- [Exercise brief]
Lines to be reproduced exactly: the one that holds "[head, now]" and all those after it through the end of the data. Include no others.
--- START ---
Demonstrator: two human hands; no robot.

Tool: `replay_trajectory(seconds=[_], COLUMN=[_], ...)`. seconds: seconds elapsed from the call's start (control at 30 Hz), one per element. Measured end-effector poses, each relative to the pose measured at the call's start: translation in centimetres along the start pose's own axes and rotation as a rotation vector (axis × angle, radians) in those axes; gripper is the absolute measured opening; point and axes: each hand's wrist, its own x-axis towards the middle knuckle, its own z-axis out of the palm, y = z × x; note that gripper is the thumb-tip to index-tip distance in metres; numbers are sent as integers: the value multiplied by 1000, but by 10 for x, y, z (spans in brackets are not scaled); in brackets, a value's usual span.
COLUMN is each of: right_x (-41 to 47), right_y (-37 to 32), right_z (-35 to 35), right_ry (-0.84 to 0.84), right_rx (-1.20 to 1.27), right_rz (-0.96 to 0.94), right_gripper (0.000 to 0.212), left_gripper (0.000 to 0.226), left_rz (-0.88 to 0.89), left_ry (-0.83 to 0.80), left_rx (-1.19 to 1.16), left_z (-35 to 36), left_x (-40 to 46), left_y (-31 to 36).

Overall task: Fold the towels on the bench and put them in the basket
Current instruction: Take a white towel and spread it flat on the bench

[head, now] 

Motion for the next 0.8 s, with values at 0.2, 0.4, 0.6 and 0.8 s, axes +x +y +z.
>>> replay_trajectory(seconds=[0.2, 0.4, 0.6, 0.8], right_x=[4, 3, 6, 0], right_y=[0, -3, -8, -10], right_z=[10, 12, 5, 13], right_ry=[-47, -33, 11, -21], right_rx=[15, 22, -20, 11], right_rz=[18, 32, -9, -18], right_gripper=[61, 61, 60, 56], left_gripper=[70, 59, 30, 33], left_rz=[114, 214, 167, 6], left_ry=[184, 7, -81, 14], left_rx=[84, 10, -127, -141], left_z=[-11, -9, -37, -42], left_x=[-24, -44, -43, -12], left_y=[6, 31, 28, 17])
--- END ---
- [Reply to the task]
[head, now] 

Motion for the next 0.8 s, with values at 0.2, 0.4, 0.6 and 0.8 s, axes +x +y +z.
>>> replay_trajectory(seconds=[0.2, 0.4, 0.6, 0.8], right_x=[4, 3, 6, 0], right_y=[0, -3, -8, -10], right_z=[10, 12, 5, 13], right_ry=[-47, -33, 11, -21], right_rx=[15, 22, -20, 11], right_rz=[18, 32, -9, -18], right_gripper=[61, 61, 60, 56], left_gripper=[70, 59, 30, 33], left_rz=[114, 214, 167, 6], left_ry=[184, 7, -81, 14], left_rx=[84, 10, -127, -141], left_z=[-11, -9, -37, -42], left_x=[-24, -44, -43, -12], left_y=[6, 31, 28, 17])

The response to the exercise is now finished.